Yesterday was spent almost entirely out in the sun with another family, biking, hiking, and later: ice cream. Cycling through town and waving to and talking with the many people I know. Nels hugging me behind me on the bike, a steep steep hill up and up and up and then whoosh down, along the river. Stopping at places in the neighborhoood and listening to crazy coots rant about this and that. After getting home in the cooling evening, I cooked up some more.

Today: peaches and cream for breakfast; homemade bagels with cream cheese. A cross-town bike ride to pick of a 10 year old friend of the kids’. Returning with the three children and catching chickens, putting them out in the tractor and watching their contended, fussy little dirt baths. Our guest had an interest in making crackers, hardboiling eggs. I rolled the cracker dough (herbs from our garden) and the kids cut, pricked, and applied an egg wash. Serving the kids on their own little table in the sunny living room.

This evening, dinner with a friend. Organic red wine, Italian fare, rocky road ice cream. Good conversation with an impressively smart, calm, and lovely young lady.

Slow food all weekend. So many things in and out of the oven: bagels, cheese and herb crackers, baguette, rhubarb pies. All-day marinara sauce, mushrooms poached in wine and broth.

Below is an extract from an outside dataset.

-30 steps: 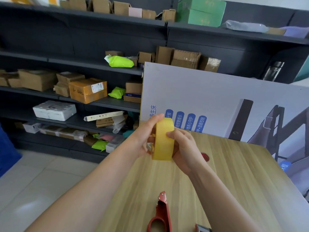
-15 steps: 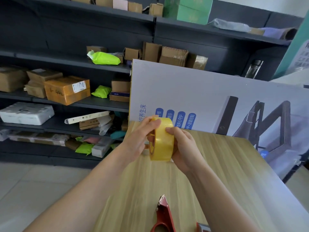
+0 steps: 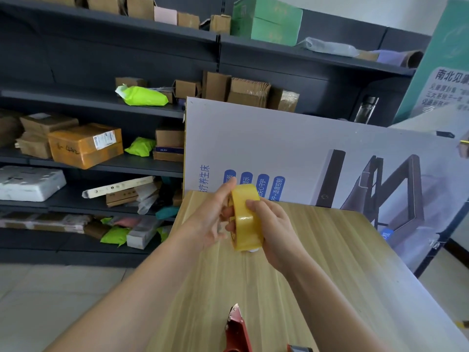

As a parent we plan so many things for our children to enjoy and they are not so enthusiastic. But tonight it is not so. I tell the kids we’re heading up the coast tomorrow for a hike. “Is daddy going to come?” they ask. “Yes,” I tell them. Nels proceeds to pack his backpack despite my protestations: extra shirt, water, all of my jewelry (wtf?), and a little bead of his own that he loves. “My julie,” he says, “you know.” (Jewelry. I always mean to record Nels’ pronunciations. In rotation this weekend were “owarvies” [ovaries] and “ruff” [roof]).

The house is clean; laundry done, kitchen neat as a pin, kids room tidied and my sewing room mopped and ready for the next time I can get away.

Ralph calls this evening from the last bit of his recording session in Seattle. He is pleased with how his hard work went. I can’t wait to hear his recordings. My mom calls: she is back from Mexico in So. Cal. She’s bringing me a new car when she drives up.

Kids are in bed reading and awaiting my return to bed; we will watch another old B-movie together. Maybe we’ll still be awake when Ralph rolls in – likely not.

It’s been a truly incredible, busy, blessed, amazing weekend.